====== Extracted entries

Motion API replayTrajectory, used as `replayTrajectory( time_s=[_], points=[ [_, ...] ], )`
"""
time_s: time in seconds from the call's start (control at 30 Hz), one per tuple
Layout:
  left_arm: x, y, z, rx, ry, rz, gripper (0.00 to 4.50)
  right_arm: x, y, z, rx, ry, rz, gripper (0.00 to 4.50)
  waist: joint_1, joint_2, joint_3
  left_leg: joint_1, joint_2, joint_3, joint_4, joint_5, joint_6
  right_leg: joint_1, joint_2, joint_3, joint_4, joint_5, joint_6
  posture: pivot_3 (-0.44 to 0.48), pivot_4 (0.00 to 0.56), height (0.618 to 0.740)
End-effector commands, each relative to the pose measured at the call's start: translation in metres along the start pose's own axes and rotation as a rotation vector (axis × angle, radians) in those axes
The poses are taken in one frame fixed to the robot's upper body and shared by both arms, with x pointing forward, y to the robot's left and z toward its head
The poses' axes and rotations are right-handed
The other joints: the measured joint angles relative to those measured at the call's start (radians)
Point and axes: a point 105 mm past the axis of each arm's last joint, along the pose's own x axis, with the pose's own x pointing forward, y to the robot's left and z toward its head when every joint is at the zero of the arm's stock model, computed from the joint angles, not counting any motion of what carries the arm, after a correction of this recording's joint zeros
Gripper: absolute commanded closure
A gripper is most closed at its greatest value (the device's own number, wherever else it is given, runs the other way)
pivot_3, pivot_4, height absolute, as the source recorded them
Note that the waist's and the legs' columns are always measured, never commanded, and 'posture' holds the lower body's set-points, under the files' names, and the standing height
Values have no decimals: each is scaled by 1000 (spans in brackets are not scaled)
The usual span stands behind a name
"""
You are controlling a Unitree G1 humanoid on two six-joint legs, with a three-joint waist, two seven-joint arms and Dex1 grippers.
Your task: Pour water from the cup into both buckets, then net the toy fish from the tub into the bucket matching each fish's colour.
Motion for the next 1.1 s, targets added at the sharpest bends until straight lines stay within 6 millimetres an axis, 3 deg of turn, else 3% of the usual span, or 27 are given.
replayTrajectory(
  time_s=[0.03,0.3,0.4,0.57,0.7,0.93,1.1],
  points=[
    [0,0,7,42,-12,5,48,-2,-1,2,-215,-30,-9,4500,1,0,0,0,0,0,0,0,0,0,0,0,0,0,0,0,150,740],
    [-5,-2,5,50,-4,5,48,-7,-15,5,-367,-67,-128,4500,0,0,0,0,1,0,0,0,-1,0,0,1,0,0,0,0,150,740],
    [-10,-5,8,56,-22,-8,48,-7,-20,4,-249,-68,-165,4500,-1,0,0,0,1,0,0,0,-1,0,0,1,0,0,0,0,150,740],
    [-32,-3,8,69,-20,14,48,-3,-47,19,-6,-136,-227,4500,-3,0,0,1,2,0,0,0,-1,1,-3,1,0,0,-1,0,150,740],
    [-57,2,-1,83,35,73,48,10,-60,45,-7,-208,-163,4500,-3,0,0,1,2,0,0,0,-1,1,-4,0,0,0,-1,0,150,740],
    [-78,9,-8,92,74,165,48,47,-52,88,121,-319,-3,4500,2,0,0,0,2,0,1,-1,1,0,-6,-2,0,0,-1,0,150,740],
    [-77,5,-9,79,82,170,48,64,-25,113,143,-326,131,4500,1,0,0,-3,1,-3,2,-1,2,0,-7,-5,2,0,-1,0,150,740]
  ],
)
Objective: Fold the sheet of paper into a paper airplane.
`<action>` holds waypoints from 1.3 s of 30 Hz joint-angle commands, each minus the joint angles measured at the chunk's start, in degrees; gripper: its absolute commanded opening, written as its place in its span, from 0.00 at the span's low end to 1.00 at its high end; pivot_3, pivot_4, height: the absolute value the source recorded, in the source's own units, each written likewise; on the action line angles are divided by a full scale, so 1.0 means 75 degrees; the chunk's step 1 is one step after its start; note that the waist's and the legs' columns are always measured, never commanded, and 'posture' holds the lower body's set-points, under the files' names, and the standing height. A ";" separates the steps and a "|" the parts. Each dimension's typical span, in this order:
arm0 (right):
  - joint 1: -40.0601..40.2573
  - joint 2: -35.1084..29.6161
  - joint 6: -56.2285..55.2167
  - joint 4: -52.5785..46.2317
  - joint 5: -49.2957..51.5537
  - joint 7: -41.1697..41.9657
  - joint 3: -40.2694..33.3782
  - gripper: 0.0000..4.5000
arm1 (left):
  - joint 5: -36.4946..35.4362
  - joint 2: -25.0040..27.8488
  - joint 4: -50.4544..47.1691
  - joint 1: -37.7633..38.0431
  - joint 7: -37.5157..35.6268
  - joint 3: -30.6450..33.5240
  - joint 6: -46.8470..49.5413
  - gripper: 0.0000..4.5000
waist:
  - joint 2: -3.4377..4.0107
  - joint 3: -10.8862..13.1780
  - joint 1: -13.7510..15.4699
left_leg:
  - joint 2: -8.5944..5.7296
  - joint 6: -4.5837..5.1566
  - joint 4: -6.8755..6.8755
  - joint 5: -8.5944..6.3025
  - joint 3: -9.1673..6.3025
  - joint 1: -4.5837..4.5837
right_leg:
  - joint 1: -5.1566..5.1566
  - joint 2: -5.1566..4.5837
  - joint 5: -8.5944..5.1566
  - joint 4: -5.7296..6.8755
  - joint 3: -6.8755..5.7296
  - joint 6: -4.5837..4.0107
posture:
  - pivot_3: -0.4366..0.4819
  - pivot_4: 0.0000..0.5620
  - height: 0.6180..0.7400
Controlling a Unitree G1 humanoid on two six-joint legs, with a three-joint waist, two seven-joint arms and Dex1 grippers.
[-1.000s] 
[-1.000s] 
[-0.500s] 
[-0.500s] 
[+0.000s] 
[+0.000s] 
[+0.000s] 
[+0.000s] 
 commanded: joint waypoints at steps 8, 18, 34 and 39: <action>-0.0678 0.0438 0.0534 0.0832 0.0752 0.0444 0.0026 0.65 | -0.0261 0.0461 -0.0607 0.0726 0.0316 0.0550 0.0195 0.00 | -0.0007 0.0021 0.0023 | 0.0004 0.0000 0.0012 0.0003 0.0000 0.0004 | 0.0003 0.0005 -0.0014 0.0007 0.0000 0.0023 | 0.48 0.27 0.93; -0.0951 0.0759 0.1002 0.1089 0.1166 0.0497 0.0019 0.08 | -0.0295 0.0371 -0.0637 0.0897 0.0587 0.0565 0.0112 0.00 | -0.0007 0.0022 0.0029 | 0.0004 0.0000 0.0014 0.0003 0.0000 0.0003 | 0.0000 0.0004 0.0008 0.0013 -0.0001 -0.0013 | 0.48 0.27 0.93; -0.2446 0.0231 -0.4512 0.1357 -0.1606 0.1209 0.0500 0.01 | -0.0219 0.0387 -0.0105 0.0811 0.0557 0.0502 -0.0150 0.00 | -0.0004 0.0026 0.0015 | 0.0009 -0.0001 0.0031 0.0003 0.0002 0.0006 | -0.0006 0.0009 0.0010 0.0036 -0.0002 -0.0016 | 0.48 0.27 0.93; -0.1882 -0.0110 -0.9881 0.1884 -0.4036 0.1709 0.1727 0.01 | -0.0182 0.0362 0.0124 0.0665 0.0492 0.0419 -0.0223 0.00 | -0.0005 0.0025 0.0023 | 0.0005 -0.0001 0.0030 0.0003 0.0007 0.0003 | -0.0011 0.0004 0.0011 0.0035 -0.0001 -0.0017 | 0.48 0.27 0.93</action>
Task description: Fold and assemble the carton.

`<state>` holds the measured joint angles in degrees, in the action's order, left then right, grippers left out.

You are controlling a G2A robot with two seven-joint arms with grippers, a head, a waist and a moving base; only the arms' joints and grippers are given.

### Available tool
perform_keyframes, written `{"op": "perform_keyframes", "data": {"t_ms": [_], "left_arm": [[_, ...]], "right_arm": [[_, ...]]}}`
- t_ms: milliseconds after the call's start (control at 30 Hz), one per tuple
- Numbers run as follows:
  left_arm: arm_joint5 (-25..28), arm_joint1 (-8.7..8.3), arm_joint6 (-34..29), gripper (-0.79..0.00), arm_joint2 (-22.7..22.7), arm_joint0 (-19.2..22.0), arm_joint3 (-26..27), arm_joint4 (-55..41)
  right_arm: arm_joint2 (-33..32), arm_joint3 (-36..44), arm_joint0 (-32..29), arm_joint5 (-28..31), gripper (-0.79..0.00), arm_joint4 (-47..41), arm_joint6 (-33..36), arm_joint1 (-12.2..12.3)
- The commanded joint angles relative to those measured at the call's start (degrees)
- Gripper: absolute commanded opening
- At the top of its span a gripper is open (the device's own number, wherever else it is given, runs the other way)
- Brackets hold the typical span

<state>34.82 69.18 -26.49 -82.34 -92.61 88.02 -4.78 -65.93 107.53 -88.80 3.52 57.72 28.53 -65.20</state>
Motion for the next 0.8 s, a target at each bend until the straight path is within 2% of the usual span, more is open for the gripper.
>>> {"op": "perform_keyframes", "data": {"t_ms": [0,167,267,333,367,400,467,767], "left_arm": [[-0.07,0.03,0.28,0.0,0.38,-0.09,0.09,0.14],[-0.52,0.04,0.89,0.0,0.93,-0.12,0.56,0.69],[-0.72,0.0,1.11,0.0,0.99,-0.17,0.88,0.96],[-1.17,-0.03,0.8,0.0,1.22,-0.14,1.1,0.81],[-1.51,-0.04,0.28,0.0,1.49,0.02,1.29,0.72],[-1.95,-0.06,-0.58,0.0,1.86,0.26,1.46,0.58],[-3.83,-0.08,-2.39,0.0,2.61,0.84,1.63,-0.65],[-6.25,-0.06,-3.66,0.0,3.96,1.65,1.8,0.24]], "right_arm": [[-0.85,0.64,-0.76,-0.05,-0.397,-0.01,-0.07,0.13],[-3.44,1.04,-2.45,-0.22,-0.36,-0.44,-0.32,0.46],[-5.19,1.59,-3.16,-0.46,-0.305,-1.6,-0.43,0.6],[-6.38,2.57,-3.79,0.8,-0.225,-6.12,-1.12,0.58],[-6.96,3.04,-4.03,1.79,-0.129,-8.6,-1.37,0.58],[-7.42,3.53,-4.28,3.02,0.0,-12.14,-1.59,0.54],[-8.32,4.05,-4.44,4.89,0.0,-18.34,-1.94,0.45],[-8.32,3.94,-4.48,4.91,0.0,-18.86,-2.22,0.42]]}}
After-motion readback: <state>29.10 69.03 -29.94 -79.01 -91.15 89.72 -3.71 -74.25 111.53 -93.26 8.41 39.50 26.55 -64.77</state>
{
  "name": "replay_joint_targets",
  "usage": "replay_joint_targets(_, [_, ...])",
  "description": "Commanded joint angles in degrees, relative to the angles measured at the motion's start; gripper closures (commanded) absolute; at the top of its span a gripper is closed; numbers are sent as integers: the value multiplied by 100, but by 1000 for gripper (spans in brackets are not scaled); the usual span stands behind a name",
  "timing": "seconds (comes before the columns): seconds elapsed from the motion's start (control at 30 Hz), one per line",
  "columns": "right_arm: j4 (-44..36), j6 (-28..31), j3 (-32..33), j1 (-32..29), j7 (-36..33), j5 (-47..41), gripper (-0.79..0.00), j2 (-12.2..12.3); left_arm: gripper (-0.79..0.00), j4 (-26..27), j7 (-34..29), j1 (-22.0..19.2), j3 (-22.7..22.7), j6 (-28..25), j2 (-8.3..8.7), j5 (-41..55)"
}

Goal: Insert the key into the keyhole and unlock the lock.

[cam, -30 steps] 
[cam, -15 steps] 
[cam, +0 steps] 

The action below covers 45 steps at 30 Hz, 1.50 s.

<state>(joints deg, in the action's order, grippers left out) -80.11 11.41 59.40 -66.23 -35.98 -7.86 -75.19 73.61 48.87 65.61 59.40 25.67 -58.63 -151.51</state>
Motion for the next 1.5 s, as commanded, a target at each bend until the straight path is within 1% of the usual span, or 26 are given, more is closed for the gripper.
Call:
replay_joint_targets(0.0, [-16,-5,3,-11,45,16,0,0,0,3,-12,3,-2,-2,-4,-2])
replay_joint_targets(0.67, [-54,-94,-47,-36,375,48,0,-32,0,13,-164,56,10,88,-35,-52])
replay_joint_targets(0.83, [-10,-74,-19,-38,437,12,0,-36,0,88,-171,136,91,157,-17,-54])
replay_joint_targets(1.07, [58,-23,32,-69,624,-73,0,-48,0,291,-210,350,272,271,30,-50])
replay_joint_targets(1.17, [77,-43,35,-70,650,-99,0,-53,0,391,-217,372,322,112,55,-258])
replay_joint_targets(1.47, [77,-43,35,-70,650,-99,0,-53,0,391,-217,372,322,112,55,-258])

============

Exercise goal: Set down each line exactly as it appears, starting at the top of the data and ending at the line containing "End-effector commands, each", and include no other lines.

Answer:
Motion API replayTrajectory, used as `replayTrajectory( time_s=[_], points=[ [_, ...] ], )`
"""
time_s: time in seconds from the call's start (control at 30 Hz), one per tuple
Layout:
  left_arm: x, y, z, rx, ry, rz, gripper (0.00 to 4.50)
  right_arm: x, y, z, rx, ry, rz, gripper (0.00 to 4.50)
  waist: joint_1, joint_2, joint_3
  left_leg: joint_1, joint_2, joint_3, joint_4, joint_5, joint_6
  right_leg: joint_1, joint_2, joint_3, joint_4, joint_5, joint_6
  posture: pivot_3 (-0.44 to 0.48), pivot_4 (0.00 to 0.56), height (0.618 to 0.740)
End-effector commands, each relative to the pose measured at the call's start: translation in metres along the start pose's own axes and rotation as a rotation vector (axis × angle, radians) in those axes

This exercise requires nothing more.